The proof of any exploration concept lies in drilling.

And with Sunstone Metals about to start its first drilling campaign to follow up an exciting set of copper and gold surface samples — in one of the world’s hottest exploration locations — it’s easy to see why the stock has risen 85 per cent in two months.

There are other reasons for speculators taking an interest in Sunstone (ASX:STM), not least that the management team has an enviable success record, and because some of the biggest names in Australian mining are travelling the same road to South America.

Ecuador is Sunstone’s destination, just as it is for the Australian iron ore miner Fortescue Metals, which is looking for a way to diversify.

And while Ecuador has long been considered a backwater, the outlook is improving — though a cautious investor should keep an eye on the activity of a notoriously unreliable government.

Political risk is always a factor in South America and can outweigh the remarkably attractive geology found along the copper-rich Andes mountain range that runs the full-length of the continent with Ecuador at the northern end.

Despite its attractive location Ecuador has never been able to replicate the mineral exploration and project development achievements of its southern neighbours, Peru and Chile.

Sunstone Minerals (ASX:STM) shares over the past six months.
Sunstone Metals (ASX:STM) shares over the past six months.

That might be changing thanks to the Cascabel discovery in the north of Ecuador by the Australia-based (but London and Toronto-listed) SolGold, and a recent influx of other international explorers.

SolGold was a runaway success in 2016 and 2017 when its London shares rocketed more than 1400 per cent from 3 pence to 46p. But the stock has been sold down over the past few months to 23p as it tries to demonstrate that Cascabel has a high-grade core that could permit an early start on mining.

Sunstone’s primary target is the Bramaderos project near Ecuador’s southern border where limited exploration in the past has returned tantalising results which have rarely been followed up.

Led by Malcolm Norris, the Sunstone management team was responsible for the discovery of the Tujuh Bukit copper gold and copper mine on the Indonesia island of Java when working with ASX-listed Intrepid Mines.

For a brief period in 2011 Intrepid was valued at more than $1 billion when its share price rose to more than $19, and would today be a world-class copper and gold producer if a slippery Indonesia deal hadn’t seen ownership of Tujuh Bukit transferred to a well-connected local investor.

From a geological perspective Sunstone appears to be on the trail of a Tujuh Bukit look-alike in Ecuador, but will hopefully not suffer the same fate political fate as Intrepid.
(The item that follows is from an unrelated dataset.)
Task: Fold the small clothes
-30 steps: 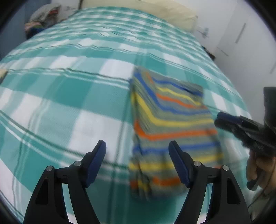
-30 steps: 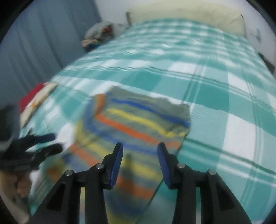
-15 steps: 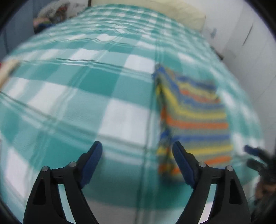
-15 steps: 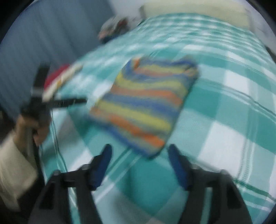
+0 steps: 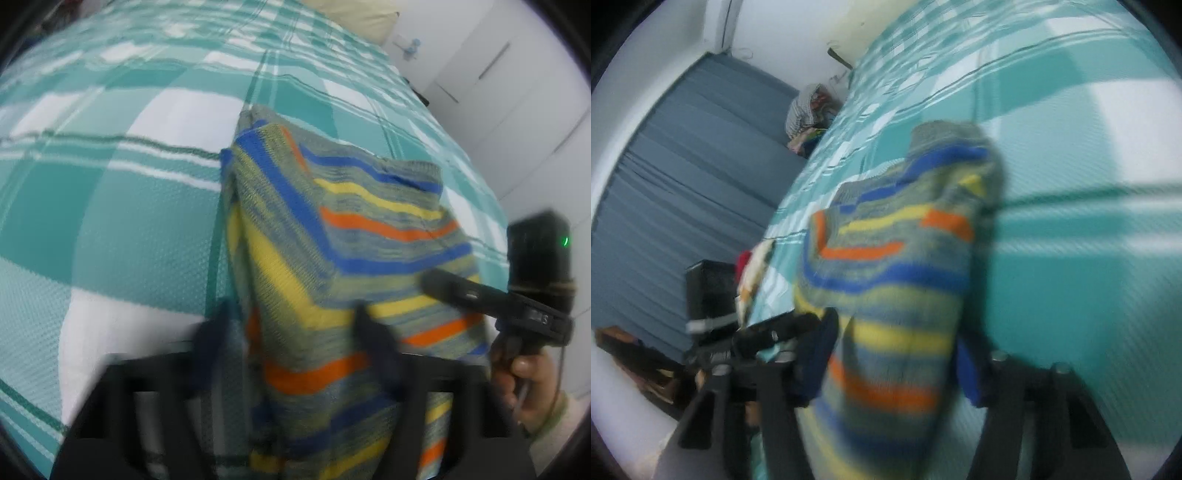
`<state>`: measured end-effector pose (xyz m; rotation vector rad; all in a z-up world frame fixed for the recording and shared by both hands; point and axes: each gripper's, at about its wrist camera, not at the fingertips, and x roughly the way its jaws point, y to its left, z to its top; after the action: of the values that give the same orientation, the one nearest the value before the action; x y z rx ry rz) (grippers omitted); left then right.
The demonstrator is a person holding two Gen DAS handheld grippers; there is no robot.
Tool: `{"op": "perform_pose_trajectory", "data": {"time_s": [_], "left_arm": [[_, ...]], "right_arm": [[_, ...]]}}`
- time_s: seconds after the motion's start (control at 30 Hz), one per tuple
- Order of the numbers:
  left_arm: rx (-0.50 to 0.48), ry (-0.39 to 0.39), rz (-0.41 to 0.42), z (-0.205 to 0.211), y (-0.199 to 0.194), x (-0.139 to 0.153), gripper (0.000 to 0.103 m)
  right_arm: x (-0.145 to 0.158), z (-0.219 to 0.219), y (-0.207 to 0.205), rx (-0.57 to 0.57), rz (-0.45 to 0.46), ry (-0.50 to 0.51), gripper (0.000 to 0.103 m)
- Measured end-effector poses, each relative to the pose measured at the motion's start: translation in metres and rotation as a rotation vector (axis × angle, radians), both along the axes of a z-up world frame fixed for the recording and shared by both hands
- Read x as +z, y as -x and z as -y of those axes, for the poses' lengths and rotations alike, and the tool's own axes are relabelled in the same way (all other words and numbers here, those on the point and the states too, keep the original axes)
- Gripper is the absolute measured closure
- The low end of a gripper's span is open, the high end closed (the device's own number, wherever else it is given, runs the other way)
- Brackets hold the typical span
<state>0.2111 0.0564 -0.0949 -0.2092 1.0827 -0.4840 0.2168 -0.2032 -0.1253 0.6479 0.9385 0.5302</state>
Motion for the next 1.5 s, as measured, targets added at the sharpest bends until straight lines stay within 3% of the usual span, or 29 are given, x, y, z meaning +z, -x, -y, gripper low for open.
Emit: {"op": "perform_pose_trajectory", "data": {"time_s": [0.03, 0.1, 0.2, 0.4, 0.43, 0.47, 0.5, 0.53, 0.57, 0.63, 0.7, 0.8, 1.0, 1.23, 1.5], "left_arm": [[0.007, 0.014, -0.012, 0.001, 0.000, 0.002, 0.083], [0.034, 0.009, 0.022, 0.001, 0.003, 0.017, 0.086], [0.029, 0.014, 0.097, 0.003, 0.012, 0.049, 0.086], [0.023, 0.062, 0.247, 0.003, 0.030, 0.117, 0.083], [0.028, 0.046, 0.254, 0.008, 0.029, 0.117, 0.077], [0.037, 0.019, 0.255, 0.008, 0.032, 0.110, 0.057], [0.060, -0.035, 0.258, 0.007, 0.038, 0.102, 0.023], [0.116, -0.145, 0.267, 0.012, 0.039, 0.087, 0.011], [0.163, -0.218, 0.286, 0.013, 0.043, 0.077, 0.006], [0.192, -0.287, 0.305, 0.014, 0.051, 0.069, 0.006], [0.189, -0.311, 0.325, 0.016, 0.059, 0.073, 0.005], [0.222, -0.339, 0.408, 0.020, 0.074, 0.089, 0.004], [0.249, -0.351, 0.495, 0.033, 0.104, 0.121, 0.003], [0.271, -0.320, 0.524, 0.041, 0.142, 0.144, 0.001], [0.280, -0.426, 0.553, 0.048, 0.204, 0.157, 0.001]], "right_arm": [[0.000, -0.011, -0.007, 0.001, -0.004, 0.036, 0.073], [0.007, -0.028, -0.008, -0.005, 0.008, 0.130, 0.076], [0.043, -0.045, 0.008, 0.001, 0.129, 0.281, 0.080], [0.125, -0.049, 0.042, 0.016, 0.322, 0.294, 0.080], [0.136, -0.043, 0.042, 0.014, 0.334, 0.281, 0.080], [0.138, -0.041, 0.040, 0.013, 0.332, 0.271, 0.078], [0.139, -0.034, 0.038, 0.006, 0.320, 0.265, 0.076], [0.131, -0.023, 0.033, -0.002, 0.280, 0.271, 0.063], [0.123, -0.021, 0.027, -0.009, 0.244, 0.294, 0.036], [0.096, 0.003, 0.030, -0.091, 0.154, 0.463, 0.015], [0.077, 0.025, 0.045, -0.141, 0.110, 0.569, 0.015], [0.069, 0.050, 0.075, -0.206, 0.077, 0.601, 0.014], [0.099, 0.050, 0.133, -0.226, 0.147, 0.669, 0.011], [0.141, 0.001, 0.189, -0.185, 0.248, 0.747, 0.001], [0.163, -0.022, 0.229, -0.237, 0.295, 0.755, 0.001]]}}
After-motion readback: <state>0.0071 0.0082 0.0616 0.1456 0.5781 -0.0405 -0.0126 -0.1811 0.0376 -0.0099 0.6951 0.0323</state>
On the market, Sunstone (which was known as Avalon Minerals until early last year) has risen from 1.9c in mid-December to recent trades around 3.5c thanks to the flow of encouraging assays from trenching – an exploration technique which is precisely what it sounds like, digging a shallow trench across a target ear-marked for future drilling.

Last week, Sunstone reported a 146.6 metre zone grading 0.57 grams of a gold a tonne, plus 0.15% copper, with a 68.2m section in the trench assaying 0.8g/t gold and 0.18% copper.

For a geologist like Norris the results from trenching are exactly what he wants to see as he hunts for a big copper/gold porphyry structure of the type found along the Andes – and as he discovered at Tujuh Bukit in Indonesia.

Bramaderos contains a number of exploration targets with the immediate focus on Bramaderos Main, with follow-up prospects called West Zone and Limon.

Preparing for drilling

“These latest results continue to strengthen our confidence in the potential to discover porphyry gold/copper at Bramaderos Main,” Norris said in a statement with the latest trenching assays.

“We have built a solid picture of mineralisation which we will test with diamond drilling once the permits are received. We are preparing access for drilling in the lead-up to the permits being issued.

“Through a combination of trenching, and two historic drill holes at Bramaderos Main, we are building a three-dimensional picture of mineralisation over and area measuring 300m by 200m.

“The area is expanding with each phase of trenching which is continuing with further assays expected in mid-to-late February.”

For investors with an appetite for the risks associated with early-stage exploration which is targeting the mining world’s equivalent of a geological elephant the process at Bramaderos should be well worth watching, especially when drill assays start to flow.

And, if Ecuador is too high on the risk/reward scale there is another reason to follow Sunstone and that’s a left-over from its days as Avalon, a copper project in Sweden called Viscaria.

A rising copper price has returned Viscaria to the status of potential mine, but whether Sunstone has the capacity to take two copper projects to the development stage at the same time, on different continents, is an interesting question.

Whatever the answer the point about Sunstone is that it has at least two copper prospects with project development potential at a time of rising metal prices, and that’s got to be good news.